In fact, some traits are genetic but not hereditary! Certain rare genetic diseases can appear by what is called de novo mutation; the genes that cause them can randomly appear in an individual without having been present in their parents. Neurofibromatosis occurs in as many people with no family history as it does in people with family history; and yet, neurofibromatosis is definitely a genetic disorder, for it can be traced to particular sections of defective DNA.
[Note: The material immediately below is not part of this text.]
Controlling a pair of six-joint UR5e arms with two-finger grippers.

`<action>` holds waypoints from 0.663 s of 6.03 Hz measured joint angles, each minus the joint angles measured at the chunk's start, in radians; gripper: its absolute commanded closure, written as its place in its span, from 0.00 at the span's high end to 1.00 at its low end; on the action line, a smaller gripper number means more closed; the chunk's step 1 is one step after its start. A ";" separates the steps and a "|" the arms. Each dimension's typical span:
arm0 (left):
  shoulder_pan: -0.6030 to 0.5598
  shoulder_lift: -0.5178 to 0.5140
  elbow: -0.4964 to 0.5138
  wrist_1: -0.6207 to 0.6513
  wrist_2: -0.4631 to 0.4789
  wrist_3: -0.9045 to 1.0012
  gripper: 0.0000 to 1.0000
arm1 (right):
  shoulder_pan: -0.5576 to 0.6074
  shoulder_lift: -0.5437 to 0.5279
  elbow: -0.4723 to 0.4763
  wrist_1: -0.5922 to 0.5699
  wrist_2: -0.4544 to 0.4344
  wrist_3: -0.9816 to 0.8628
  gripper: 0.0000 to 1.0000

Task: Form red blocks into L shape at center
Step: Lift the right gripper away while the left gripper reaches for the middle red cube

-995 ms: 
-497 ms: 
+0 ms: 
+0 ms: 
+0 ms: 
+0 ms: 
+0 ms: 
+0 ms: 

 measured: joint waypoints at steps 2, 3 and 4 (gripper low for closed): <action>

Honestly, most of the debate about nature versus nurture in human behavior is really quite pointless. Even if you ignore the general facts that phenotype is always an interaction between genes and environment, and feedback occurs between genes and environment over evolutionary time, human beings are the species for which the “Nature or nurture?” question reaches its most meaningless. It is human nature to be nurtured; it is written within our genes that we should be flexible, intelligent beings capable of learning and training far beyond our congenital capacities. An ant’s genes are not written that way; ants play out essentially the same program in every place and time, because that program is hard-wired within them. Humans have an enormous variety of behaviors—far outstripping the variety in any other species—despite having genetic variation of only about 0.1%; clearly most of the differences between humans are environmental. Yet, it is precisely the genes that code for being Homo sapiens that make this possible; if we’d had the genes of an ant or an earthworm, we wouldn’t have this enormous behavioral plasticity. So each person is who they are largely because of their environment—but that itself would not be true without the genes we all share.